## [WHAT TO WORK ON]
Look below for the line with "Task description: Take"; begin the copy there and stop after the line with "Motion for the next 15", keeping the text exact and the pictures out.
*** PROVIDED MATERIAL ***
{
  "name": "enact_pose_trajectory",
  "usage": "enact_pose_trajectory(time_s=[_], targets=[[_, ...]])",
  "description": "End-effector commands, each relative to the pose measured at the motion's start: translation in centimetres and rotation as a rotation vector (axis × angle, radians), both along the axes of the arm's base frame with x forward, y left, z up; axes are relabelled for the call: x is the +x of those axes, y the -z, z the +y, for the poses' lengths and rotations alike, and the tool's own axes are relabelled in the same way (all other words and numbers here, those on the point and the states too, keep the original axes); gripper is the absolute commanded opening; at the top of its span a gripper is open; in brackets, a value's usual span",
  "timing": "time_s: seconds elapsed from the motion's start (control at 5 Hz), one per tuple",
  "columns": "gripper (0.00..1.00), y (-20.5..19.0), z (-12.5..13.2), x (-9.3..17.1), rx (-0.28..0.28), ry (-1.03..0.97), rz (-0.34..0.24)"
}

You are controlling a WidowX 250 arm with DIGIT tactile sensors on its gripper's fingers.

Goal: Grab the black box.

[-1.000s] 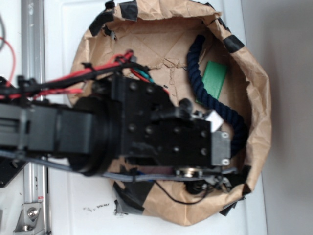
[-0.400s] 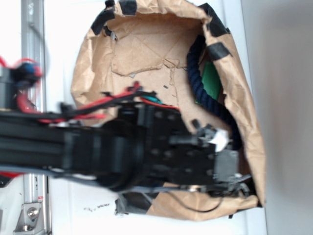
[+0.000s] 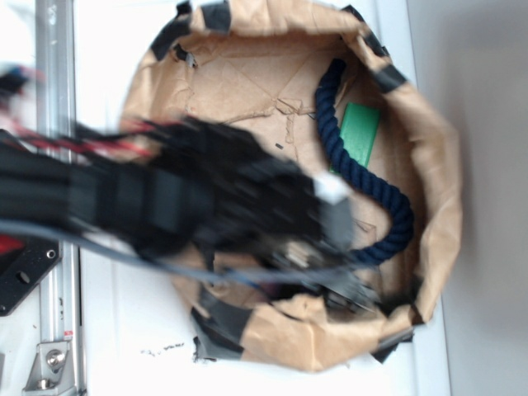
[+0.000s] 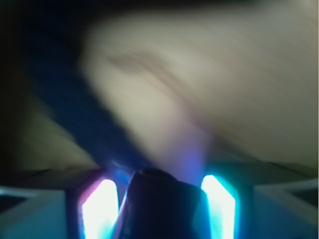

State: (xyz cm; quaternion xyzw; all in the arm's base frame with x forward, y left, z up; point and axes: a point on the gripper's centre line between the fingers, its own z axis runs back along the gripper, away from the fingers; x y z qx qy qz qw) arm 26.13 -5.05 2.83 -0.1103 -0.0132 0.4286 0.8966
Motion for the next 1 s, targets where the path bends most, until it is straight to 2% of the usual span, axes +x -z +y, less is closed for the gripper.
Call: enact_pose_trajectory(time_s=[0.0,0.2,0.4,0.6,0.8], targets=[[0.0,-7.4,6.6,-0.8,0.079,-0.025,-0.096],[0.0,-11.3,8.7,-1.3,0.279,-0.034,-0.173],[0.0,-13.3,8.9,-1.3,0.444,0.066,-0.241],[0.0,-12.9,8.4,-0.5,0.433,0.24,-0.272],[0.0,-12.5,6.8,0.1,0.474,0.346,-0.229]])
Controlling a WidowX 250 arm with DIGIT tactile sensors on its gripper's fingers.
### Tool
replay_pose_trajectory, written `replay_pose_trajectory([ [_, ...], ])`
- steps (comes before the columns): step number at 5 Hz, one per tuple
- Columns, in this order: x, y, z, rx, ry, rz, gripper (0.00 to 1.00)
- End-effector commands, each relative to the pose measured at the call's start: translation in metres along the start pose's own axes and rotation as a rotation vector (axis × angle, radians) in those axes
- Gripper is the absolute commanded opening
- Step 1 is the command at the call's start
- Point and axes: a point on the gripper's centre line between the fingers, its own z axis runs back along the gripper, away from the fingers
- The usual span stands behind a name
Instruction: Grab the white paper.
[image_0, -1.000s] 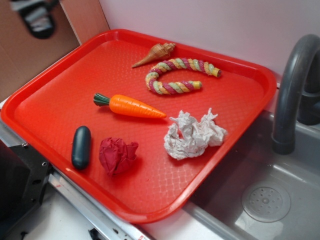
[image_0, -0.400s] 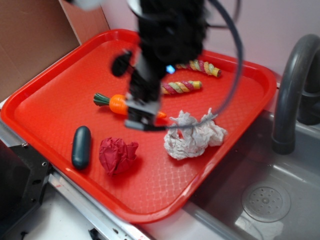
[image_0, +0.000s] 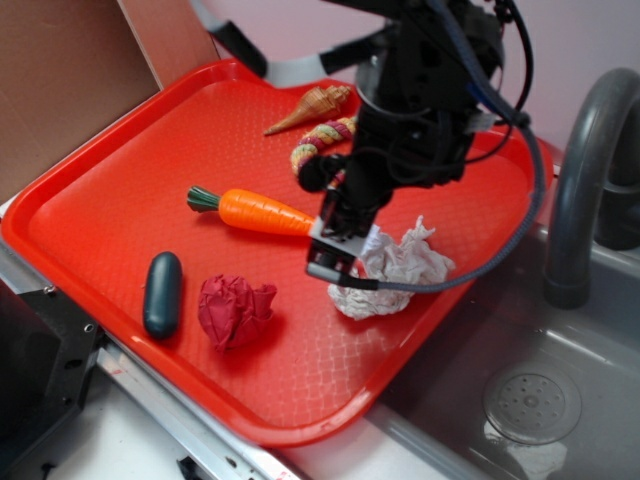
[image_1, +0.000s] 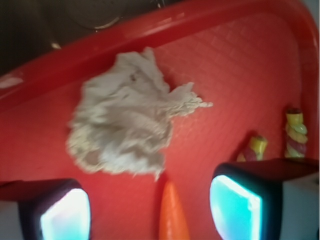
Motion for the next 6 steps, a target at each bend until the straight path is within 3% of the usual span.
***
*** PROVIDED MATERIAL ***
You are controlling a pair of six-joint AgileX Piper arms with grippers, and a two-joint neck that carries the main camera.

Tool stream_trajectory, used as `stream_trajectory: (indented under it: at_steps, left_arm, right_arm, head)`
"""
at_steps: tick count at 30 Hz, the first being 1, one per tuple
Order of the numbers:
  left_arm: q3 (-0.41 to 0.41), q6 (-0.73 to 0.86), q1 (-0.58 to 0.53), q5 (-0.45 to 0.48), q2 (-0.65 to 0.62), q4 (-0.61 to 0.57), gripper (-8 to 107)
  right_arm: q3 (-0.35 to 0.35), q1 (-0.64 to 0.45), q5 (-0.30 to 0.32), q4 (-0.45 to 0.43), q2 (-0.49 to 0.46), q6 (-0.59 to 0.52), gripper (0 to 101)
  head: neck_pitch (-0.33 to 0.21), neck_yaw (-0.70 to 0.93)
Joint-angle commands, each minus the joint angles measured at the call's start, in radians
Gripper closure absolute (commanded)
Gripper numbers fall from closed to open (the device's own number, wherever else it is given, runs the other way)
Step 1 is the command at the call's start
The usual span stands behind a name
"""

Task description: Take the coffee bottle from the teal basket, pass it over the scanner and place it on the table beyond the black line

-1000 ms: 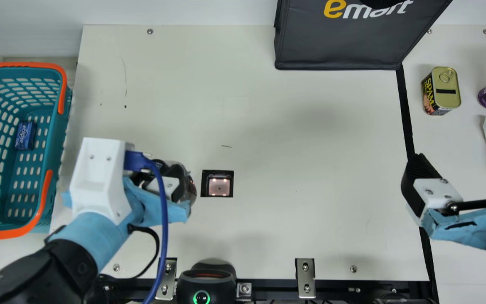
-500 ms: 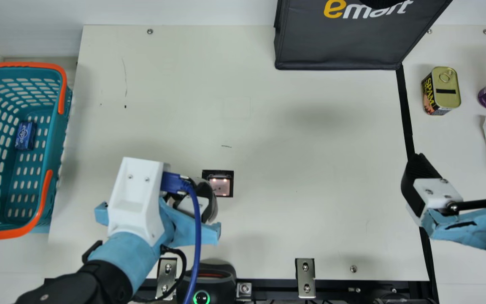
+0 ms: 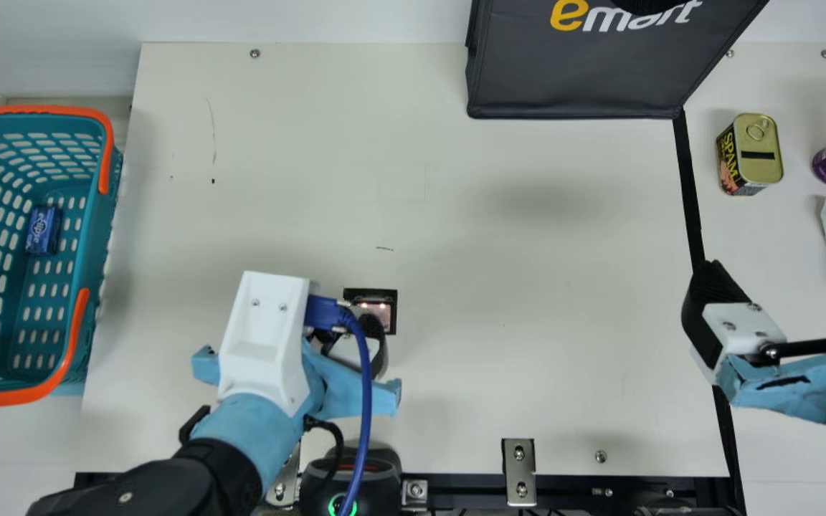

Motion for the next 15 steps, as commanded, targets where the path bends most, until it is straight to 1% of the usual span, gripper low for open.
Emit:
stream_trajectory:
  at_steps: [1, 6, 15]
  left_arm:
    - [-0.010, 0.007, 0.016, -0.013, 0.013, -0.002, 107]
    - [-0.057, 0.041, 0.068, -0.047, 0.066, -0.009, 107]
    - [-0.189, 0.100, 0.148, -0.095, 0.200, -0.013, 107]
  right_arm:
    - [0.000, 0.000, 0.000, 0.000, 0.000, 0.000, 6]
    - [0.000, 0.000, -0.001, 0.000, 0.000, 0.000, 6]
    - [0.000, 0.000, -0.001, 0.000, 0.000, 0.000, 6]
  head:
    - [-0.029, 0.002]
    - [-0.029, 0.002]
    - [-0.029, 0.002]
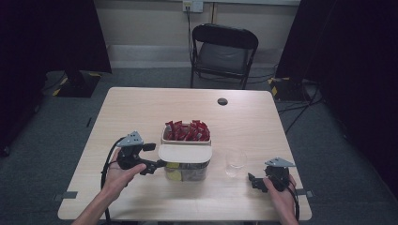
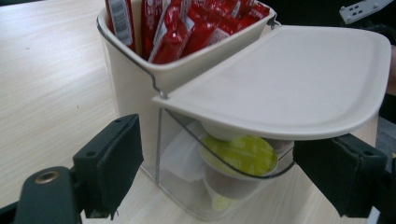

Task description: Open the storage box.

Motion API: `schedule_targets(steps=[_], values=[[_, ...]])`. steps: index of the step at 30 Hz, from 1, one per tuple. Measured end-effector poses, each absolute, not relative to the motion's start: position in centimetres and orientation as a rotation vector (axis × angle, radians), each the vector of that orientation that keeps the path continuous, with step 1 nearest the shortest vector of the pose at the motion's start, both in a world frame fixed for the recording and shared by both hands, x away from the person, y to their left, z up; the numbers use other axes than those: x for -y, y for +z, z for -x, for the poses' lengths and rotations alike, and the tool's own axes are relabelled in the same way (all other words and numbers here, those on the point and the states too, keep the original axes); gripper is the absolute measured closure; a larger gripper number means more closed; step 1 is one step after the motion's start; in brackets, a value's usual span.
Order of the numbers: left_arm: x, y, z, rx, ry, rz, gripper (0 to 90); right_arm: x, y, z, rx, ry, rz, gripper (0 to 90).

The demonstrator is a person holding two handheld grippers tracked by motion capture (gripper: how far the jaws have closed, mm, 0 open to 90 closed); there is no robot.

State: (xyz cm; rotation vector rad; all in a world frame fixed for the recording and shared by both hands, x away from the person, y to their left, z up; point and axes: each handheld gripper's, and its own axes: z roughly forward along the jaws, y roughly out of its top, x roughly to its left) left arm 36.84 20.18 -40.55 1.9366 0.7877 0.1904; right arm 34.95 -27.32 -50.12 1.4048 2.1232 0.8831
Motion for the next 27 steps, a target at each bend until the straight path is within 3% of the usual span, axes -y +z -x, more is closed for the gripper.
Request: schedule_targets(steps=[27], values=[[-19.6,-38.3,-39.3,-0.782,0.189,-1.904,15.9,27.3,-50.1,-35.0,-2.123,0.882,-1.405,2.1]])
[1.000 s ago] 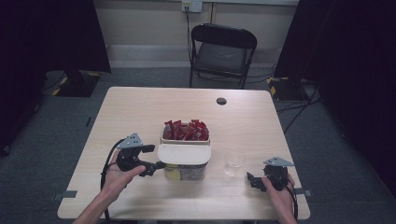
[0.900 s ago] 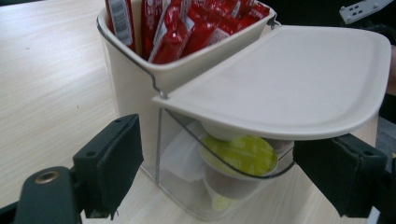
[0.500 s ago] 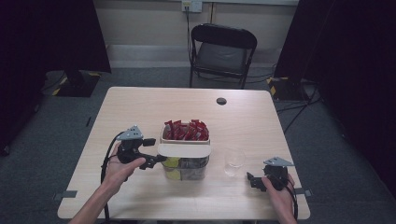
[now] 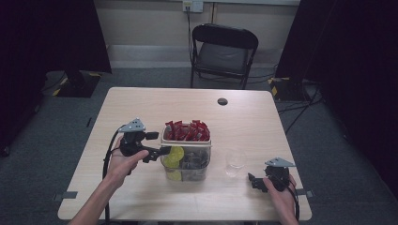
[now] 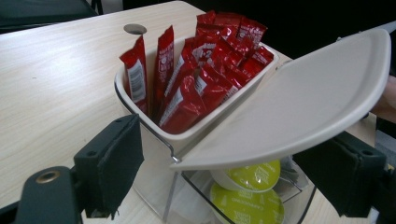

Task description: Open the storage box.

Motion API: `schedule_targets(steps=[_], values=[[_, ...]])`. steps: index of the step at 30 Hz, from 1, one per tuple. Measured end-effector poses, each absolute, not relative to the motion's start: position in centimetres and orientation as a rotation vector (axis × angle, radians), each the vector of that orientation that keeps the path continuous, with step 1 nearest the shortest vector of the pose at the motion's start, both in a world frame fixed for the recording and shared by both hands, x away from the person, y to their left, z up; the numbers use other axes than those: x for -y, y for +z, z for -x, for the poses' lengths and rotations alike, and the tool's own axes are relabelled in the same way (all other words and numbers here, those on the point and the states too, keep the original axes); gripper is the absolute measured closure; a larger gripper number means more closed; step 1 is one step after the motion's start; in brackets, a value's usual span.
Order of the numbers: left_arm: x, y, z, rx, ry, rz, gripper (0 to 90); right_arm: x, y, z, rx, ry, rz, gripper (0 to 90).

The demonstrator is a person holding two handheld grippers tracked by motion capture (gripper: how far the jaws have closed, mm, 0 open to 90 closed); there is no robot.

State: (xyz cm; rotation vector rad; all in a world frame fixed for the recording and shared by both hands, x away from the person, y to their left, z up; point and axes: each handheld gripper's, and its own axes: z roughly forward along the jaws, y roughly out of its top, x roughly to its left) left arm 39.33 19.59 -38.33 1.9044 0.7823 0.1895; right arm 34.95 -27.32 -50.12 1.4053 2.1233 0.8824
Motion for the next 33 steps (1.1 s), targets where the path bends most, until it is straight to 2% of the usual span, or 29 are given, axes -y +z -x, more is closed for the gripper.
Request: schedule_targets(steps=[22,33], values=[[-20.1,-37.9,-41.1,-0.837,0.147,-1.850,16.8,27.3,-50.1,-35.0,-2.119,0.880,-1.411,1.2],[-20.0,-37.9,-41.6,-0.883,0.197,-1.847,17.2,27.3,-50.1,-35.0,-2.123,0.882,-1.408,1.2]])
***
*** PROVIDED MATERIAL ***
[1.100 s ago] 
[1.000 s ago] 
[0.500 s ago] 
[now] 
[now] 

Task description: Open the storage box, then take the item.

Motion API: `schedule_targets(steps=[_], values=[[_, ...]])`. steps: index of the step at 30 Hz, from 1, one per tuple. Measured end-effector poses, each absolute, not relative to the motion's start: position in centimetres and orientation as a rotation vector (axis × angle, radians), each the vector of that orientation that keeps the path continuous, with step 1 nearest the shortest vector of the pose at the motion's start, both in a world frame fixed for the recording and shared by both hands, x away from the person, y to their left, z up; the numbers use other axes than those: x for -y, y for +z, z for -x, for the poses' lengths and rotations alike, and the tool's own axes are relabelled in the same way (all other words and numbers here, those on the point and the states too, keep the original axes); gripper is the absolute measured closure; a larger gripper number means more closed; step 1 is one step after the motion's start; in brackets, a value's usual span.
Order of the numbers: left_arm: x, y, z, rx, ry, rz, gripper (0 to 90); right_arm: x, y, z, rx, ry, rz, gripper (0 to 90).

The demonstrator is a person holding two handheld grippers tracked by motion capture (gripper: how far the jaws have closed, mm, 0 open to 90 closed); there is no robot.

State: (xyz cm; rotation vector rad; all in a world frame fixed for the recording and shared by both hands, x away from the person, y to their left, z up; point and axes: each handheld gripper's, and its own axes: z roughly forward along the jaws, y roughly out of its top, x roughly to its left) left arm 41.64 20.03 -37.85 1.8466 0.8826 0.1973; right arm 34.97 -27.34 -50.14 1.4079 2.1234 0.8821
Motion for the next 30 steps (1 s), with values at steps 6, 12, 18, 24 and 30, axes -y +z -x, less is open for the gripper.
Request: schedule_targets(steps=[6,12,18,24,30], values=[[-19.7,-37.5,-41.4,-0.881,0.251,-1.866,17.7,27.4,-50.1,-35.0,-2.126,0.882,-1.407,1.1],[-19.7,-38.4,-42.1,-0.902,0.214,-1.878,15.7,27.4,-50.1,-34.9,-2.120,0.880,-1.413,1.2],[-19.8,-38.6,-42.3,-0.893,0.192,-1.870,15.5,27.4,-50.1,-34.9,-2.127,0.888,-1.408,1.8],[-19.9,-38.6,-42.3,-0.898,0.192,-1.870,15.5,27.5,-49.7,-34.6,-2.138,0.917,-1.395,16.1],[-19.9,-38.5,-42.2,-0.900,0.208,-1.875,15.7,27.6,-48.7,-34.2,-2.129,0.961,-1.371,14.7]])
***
## [EXPECTED ANSWER]
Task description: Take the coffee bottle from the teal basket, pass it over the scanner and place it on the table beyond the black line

-1000 ms: 
-500 ms: 
+0 ms: 

Motion for the next 15 steps, as commanded, targets where the path bends most, until it is straight to 1% of the usual span, gripper low for open.

What this exercise required has been given in full.